(Zaïre, III, sc. 1.)

Toutes les éditions imprimées du vivant de Voltaire, et l'édition de Kehl, portent mamelus; et la tradition de cette prononciation s'était conservée au Théâtre-Français, que la barbarie à la mode envahit déplorablement chaque jour.
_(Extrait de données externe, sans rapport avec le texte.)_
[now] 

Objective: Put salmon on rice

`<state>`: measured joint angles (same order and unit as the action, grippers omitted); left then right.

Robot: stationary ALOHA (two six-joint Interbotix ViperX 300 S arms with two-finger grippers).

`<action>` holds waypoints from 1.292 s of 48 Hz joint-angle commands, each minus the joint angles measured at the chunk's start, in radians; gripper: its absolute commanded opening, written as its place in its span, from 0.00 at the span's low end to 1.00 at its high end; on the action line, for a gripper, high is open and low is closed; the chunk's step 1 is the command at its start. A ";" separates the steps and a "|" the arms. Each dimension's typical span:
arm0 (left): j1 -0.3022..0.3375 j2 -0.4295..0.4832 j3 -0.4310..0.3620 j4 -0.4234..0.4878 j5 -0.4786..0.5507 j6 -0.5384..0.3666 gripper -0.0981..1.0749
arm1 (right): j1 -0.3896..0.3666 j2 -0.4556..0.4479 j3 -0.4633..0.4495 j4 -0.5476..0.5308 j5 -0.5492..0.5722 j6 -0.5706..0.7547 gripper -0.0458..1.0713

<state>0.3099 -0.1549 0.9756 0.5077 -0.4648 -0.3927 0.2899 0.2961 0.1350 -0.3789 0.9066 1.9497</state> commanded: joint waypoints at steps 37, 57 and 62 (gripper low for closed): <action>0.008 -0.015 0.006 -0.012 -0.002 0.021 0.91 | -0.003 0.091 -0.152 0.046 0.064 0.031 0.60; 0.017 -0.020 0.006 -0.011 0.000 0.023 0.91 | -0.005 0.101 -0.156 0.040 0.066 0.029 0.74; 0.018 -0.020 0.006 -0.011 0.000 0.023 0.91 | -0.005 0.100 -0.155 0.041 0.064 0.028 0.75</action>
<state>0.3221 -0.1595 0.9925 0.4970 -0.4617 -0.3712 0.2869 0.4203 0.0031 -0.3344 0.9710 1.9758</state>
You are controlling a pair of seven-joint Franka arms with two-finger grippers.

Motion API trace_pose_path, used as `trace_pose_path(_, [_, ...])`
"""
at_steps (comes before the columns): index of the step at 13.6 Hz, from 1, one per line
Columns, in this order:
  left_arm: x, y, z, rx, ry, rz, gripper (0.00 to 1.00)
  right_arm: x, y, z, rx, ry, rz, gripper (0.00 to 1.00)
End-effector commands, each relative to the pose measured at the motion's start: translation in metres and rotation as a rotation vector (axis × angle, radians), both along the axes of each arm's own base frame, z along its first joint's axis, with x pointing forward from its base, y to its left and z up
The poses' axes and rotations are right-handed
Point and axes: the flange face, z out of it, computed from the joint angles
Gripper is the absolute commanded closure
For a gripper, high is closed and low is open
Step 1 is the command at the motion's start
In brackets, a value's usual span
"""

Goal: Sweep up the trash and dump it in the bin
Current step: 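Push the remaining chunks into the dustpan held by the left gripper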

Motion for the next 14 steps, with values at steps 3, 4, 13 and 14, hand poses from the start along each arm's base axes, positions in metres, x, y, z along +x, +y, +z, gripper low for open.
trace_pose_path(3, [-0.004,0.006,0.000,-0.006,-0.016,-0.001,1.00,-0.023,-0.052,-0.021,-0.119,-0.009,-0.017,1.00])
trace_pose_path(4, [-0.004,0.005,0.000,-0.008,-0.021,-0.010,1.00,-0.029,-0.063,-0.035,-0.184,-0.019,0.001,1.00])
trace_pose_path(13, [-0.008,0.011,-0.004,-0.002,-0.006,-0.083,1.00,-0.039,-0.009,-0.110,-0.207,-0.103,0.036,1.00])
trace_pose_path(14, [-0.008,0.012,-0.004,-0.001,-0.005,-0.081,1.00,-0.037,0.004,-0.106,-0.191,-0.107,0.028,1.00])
Nous prononçons encore estomac sans faire sonner le c, non plus que dans porc, ni dans porc-épic. Porc-épique, comme quelques-uns affectent de dire, s'entendrait tout au plus du sanglier d'Érymanthe, ou du cochon rôti dont Ulysse fut régalé chez Eumée.

C au milieu d'un mot, devant une voyelle, s'adoucissait en g par la prononciation: segond, de secundus. Les Latins disaient de même quingenti pour quincenti. Au contraire, ago faisait actus, et non agtus, la dureté du t ne pouvant s'allier à la mollesse du g.

C se rencontrant dans un mot suivi d'un t, laisse dominer le t, ou plutôt se transforme pour renforcer ce t:

Belle dottrine met en lui

Qui se chastie par autrui[13].

(L'Hostel de Cluny, p. 128.)

[13] S'instruit par l'exemple d'autrui.

On écrivait pacte, et l'on prononçait patte. Apactir (sens analogue à affermer), apatir, tenir en apatis:—«Laquelle cité un pauvre soudoyer Bourgognon, nommé Pernet Braset, tenoit en apatis, le roi estant dedans.»